_What to work on_
If a line in the records below contains the word "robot", copy it.

_Extracted records_
════════

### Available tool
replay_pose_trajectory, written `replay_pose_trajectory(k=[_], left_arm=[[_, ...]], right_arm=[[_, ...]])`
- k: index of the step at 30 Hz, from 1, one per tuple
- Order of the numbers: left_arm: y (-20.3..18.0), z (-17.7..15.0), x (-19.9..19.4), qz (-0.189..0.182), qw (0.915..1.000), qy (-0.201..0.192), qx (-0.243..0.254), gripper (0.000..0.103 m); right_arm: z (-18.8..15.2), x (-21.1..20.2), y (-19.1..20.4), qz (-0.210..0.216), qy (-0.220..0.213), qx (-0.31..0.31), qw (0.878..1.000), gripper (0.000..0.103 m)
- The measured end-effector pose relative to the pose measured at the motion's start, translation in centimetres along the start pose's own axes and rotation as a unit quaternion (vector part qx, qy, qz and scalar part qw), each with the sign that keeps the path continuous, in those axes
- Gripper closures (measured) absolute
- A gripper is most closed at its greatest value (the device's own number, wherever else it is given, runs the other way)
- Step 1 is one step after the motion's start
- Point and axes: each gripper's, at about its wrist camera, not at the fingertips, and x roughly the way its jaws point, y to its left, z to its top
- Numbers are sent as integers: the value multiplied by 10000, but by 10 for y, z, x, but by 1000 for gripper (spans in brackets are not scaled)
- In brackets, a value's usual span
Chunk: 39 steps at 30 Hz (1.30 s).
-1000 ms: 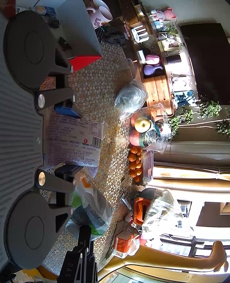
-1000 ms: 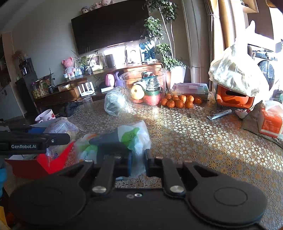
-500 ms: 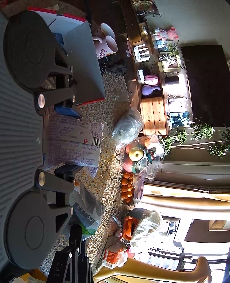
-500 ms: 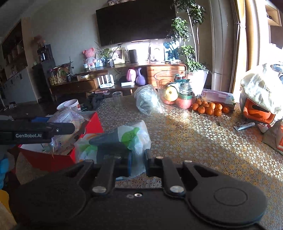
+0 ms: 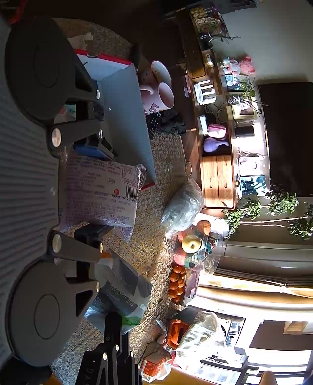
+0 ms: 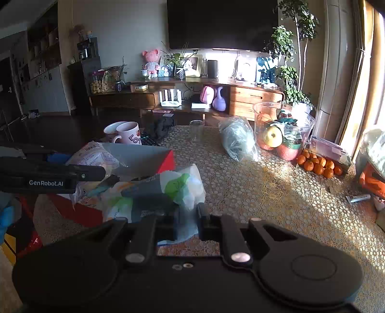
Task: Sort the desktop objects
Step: 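Carry the clear bag and white bag over the red box with both tools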
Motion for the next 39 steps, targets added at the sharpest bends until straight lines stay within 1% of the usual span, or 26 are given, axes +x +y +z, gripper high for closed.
replay_pose_trajectory(k=[13,19,28,35,39], left_arm=[[60,-4,1,334,9993,118,-151,50],[81,-6,10,503,9984,223,-149,50],[115,-5,30,750,9962,389,-202,50],[130,1,54,698,9957,578,-202,50],[138,1,77,614,9945,819,-212,50]], right_arm=[[26,31,45,327,69,-527,9981,89],[39,48,62,404,25,-790,9961,89],[52,84,78,496,147,-880,9948,89],[55,113,89,399,340,-1065,9929,89],[51,124,92,430,451,-1087,9921,89]])
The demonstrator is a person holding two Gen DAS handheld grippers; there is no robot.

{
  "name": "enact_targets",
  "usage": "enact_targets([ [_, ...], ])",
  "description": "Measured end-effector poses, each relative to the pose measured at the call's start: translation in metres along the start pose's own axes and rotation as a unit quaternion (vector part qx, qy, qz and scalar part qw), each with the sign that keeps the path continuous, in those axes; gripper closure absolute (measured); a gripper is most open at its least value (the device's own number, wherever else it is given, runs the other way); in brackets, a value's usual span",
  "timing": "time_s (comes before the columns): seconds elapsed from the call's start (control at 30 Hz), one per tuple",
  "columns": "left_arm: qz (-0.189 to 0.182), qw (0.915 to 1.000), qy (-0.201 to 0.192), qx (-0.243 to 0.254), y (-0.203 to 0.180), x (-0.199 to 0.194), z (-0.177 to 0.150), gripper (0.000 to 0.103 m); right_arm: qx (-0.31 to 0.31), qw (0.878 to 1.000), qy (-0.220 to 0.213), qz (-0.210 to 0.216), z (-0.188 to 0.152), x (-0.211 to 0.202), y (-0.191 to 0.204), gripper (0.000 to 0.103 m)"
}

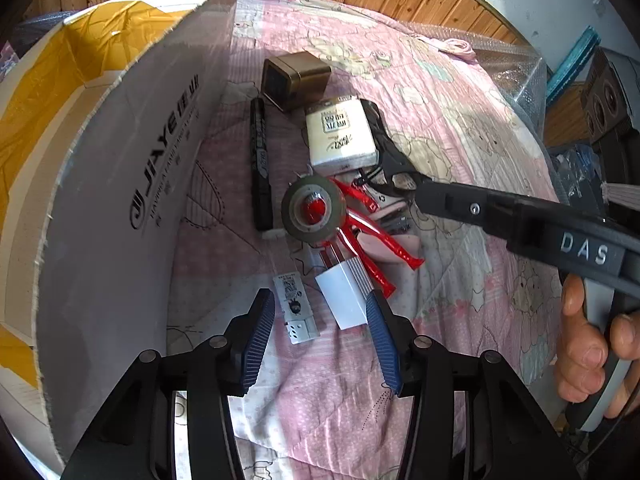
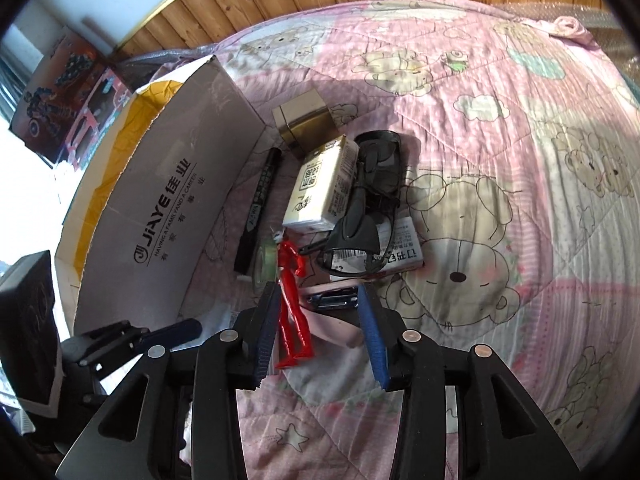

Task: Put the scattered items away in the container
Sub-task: 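Grasp the red toy figure with the right tool while the left tool grasps the white charger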

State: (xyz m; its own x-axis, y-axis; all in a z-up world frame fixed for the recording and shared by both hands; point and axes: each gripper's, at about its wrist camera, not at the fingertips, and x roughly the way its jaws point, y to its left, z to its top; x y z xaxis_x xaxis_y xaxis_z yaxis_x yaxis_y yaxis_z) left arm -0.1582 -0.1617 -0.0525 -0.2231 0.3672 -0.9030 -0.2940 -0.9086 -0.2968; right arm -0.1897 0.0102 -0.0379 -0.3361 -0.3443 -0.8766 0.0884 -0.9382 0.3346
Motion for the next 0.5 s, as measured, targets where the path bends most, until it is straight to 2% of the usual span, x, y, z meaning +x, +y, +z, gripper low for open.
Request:
enact_targets([
  [0.17,-0.027,0.9995,0.005,-0.018,-0.003,0.013,-0.001,0.049,0.029,0.998,0.022,0.048,-0.011,0.009,-0.014,0.061],
  [0.27,-0.041,0.9987,0.015,-0.027,-0.005,0.025,0.0,0.048,0.043,0.997,0.036,0.06,-0.023,0.018,-0.022,0.06],
  [0.4,-0.035,0.9991,0.009,-0.024,-0.011,0.036,0.004,0.048,0.032,0.995,0.053,0.076,-0.028,0.029,-0.019,0.06],
  [0.5,-0.009,0.9991,0.019,-0.038,-0.004,0.041,0.002,0.05,0.012,0.995,0.054,0.085,-0.023,0.035,-0.01,0.061],
])
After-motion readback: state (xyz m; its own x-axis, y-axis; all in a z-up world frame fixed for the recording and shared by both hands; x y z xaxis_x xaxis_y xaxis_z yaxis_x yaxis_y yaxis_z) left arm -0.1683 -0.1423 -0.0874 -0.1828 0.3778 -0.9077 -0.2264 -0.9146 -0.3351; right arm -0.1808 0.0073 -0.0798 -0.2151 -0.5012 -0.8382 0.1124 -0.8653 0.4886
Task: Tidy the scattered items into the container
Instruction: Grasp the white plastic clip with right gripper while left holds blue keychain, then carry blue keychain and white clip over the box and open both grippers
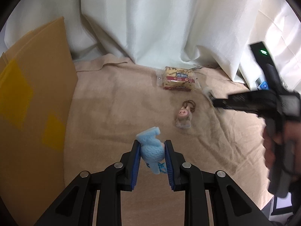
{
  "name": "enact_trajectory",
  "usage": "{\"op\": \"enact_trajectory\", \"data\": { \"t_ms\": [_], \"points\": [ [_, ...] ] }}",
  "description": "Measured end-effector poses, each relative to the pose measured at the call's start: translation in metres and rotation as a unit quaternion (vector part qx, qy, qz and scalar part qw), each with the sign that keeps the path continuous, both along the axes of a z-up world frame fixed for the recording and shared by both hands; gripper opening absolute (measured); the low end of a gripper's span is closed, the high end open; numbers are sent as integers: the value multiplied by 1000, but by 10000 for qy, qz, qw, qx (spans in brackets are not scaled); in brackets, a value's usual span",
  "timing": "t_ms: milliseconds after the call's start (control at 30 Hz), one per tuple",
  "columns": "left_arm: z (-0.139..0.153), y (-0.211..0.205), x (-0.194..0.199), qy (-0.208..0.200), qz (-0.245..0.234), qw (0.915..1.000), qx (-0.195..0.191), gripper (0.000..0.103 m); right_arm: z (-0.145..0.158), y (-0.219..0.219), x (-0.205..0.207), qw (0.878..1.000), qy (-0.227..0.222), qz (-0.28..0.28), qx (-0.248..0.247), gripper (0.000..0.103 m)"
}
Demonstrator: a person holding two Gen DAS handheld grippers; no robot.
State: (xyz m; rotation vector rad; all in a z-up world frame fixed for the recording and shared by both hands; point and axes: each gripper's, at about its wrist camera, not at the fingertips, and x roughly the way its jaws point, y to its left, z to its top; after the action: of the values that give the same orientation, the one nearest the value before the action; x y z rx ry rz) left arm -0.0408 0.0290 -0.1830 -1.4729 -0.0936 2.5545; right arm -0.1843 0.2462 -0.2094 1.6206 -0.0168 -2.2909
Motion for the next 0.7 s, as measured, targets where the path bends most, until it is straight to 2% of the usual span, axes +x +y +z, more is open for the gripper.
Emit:
{"op": "enact_trajectory", "data": {
  "t_ms": [100,200,500,700],
  "points": [
    [6,5,0,64,-44,10000,7,26,19,3,11,9994,192,291,-10,7],
    [9,9,-3,79,-68,9999,-1,26,28,9,16,9987,160,453,-162,7],
    [22,7,0,115,52,9999,-6,26,45,1,41,9975,253,516,-403,7],
    [52,1,-4,288,234,9992,-112,26,87,-3,42,9934,634,674,-672,7]
  ]
}}
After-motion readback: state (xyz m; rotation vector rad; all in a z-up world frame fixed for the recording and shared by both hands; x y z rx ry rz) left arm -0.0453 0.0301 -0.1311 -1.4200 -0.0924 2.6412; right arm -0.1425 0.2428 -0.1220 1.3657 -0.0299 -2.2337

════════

_Exercise output_
The demonstrator is a person holding two Gen DAS handheld grippers; there is no robot.
Demonstrator: a person holding two Gen DAS handheld grippers; no robot.

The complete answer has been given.